If a change of control occurs after expiry of the latest relevant financial period for measuring satisfaction of the performance targets to which an option is subject but before the vesting date relating to that option, that option will vest to the extent (if any) determined by the Committee that any performance target has been satisfied at the date of change of control and, unless the Remuneration Committee determines otherwise, taking into account the period of time which has elapsed between the grant date and the relevant event.
Adjustments
In the event of a variation of the Company's share capital or a demerger or special dividend which may, in the Committee's opinion, affect the current or future value of Shares, the number of Shares subject to an option and/or any performance target attached to options, may be adjusted.
Amendment and Termination
The Committee may amend the Supplemental Executive Bonus Share Scheme at any time, provided that prior approval of the Company in general meeting will be required for amendments to the advantage of participants relating to eligibility, limits, the basis for determining a participant's entitlement to, and the terms of, the Shares comprised in an option and the impact of any variation of capital.

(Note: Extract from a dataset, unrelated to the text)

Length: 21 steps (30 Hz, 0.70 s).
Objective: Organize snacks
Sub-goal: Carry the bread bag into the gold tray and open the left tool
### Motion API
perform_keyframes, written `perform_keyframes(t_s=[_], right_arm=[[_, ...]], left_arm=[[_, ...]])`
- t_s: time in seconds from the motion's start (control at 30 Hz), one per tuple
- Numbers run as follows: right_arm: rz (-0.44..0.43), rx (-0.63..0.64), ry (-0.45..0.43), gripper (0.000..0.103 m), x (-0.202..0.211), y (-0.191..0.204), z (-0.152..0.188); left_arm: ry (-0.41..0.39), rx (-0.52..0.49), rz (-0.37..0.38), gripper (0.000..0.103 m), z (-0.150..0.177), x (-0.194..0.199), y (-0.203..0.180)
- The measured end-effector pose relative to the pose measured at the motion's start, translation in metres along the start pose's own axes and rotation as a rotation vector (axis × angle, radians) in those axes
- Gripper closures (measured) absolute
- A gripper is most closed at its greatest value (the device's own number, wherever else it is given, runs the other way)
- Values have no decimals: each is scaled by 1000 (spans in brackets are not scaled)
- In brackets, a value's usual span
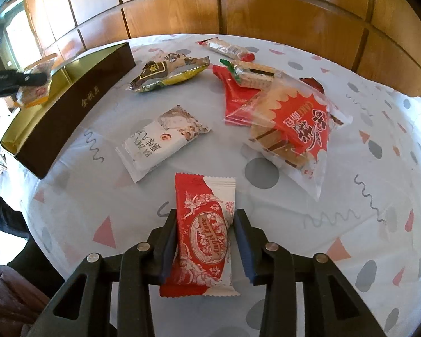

However, any minor amendment to benefit administration, take into account legislative changes, or to obtain or maintain favourable tax treatment, exchange control or regulatory treatment may be made by the Committee without Shareholder approval.
The Supplemental Executive Bonus Share Scheme will terminate on the tenth anniversary of its approval by Shareholders. The rights of existing participants will not be affected by any termination.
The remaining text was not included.